◆ What is being asked
Your task is to write out the lines from the line containing "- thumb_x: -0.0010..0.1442" through the last line of the material, exactly.

********************

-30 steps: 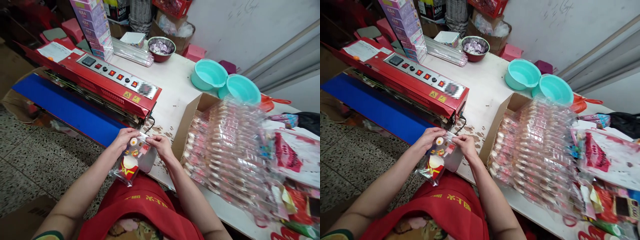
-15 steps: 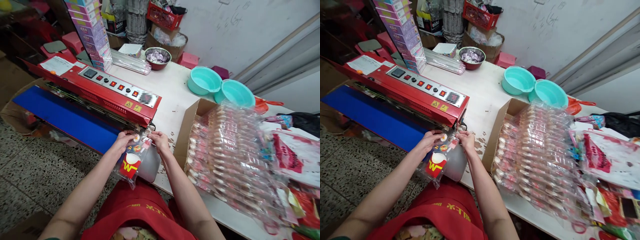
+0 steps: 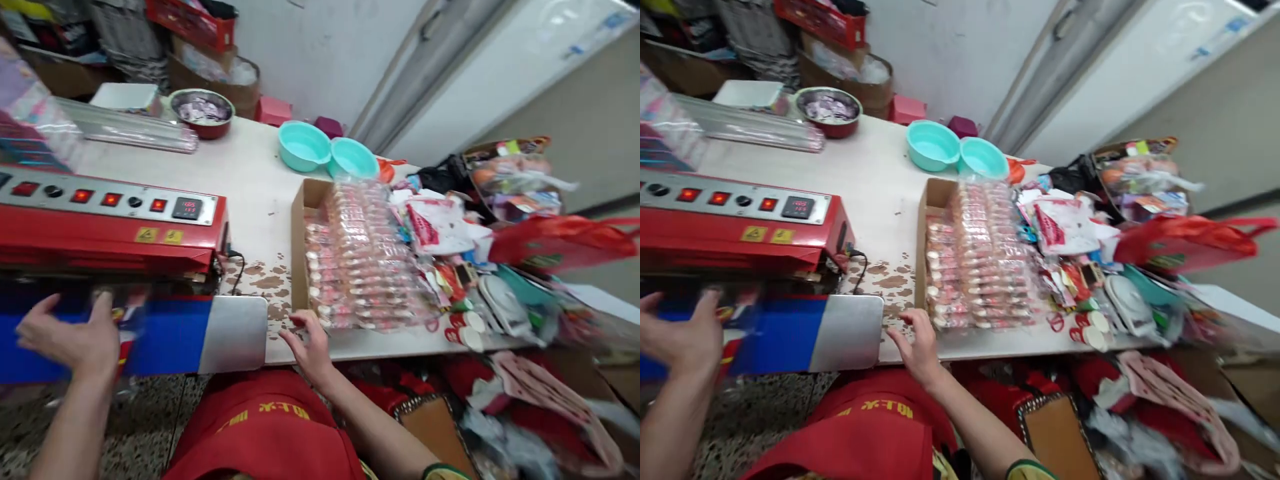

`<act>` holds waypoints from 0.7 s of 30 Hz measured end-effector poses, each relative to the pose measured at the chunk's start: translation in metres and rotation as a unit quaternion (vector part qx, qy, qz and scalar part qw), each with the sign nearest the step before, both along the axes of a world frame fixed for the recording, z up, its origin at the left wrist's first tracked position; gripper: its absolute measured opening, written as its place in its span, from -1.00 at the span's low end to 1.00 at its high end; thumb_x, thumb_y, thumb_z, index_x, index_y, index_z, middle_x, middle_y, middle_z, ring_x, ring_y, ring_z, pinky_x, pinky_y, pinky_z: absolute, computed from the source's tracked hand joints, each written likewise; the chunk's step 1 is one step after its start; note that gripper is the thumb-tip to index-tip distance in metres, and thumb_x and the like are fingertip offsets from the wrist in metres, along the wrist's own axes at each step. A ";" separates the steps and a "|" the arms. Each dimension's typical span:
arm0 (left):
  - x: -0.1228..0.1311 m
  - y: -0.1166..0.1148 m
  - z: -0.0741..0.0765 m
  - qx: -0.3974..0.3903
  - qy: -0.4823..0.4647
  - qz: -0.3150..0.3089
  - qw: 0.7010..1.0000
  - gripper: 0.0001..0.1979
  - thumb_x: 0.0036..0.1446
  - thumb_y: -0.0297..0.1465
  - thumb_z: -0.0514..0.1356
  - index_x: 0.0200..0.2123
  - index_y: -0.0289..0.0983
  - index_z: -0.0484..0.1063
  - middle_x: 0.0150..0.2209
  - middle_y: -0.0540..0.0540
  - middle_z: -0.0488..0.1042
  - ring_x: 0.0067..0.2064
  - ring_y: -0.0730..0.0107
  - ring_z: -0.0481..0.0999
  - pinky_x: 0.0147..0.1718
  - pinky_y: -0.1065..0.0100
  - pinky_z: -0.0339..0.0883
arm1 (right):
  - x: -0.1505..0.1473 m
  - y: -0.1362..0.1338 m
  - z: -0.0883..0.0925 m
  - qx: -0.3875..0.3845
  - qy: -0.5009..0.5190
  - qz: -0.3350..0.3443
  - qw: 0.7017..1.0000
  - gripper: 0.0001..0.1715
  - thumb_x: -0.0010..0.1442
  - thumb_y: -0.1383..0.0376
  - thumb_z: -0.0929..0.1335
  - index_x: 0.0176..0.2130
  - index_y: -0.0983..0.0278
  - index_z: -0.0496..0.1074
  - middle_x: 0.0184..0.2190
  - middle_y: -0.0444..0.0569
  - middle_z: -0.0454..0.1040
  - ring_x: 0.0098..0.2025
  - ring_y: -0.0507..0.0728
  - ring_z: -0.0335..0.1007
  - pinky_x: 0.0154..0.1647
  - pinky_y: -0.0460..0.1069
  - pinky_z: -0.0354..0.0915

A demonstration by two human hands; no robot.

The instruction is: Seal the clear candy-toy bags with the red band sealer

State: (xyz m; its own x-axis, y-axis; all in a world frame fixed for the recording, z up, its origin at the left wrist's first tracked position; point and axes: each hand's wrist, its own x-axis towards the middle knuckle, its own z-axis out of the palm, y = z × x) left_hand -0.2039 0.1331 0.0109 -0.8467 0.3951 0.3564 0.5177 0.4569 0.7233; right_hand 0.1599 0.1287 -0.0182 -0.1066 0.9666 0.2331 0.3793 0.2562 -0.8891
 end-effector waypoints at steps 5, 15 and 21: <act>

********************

◆ Task result
  - thumb_x: -0.0010..0.1442
  - thumb_y: -0.1383..0.0376
  - thumb_z: -0.0929..0.1335
  - index_x: 0.0176..0.2130
  - index_y: -0.0983..0.0278
  - index_z: -0.0496..0.1074
  - middle_x: 0.0184..0.2190
  - middle_y: -0.0444..0.0569
  - middle_z: -0.0454..0.1040
  - ring_x: 0.0098..0.2025
  - ring_y: -0.0507..0.0728
  - ring_z: -0.0335..0.1007
  - pinky_x: 0.0154..0.1647
  - pinky_y: -0.0460..0.1069
  - pinky_z: -0.0354..0.0915

A demonstration by two human hands; no robot.

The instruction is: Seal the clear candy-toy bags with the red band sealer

State: (xyz m; its own x-axis, y-axis; all in a world frame fixed for the recording, z up, its origin at the left wrist's first tracked position; point and axes: each hand's wrist, its own x-axis towards the middle knuckle, its own z-axis out of the palm, y = z × x) left_hand -0.2039 0.1331 0.0109 -0.8467 0.3951 0.3564 0.5177 0.4569 0.7233; right_hand 0.1599 0.1287 -0.0182 -0.1066 0.9666 0.2331 0.3793 0.2562 -0.8891
 end-effector waypoints at steps 5, 15 and 21: <act>

The answer given above is the complete response.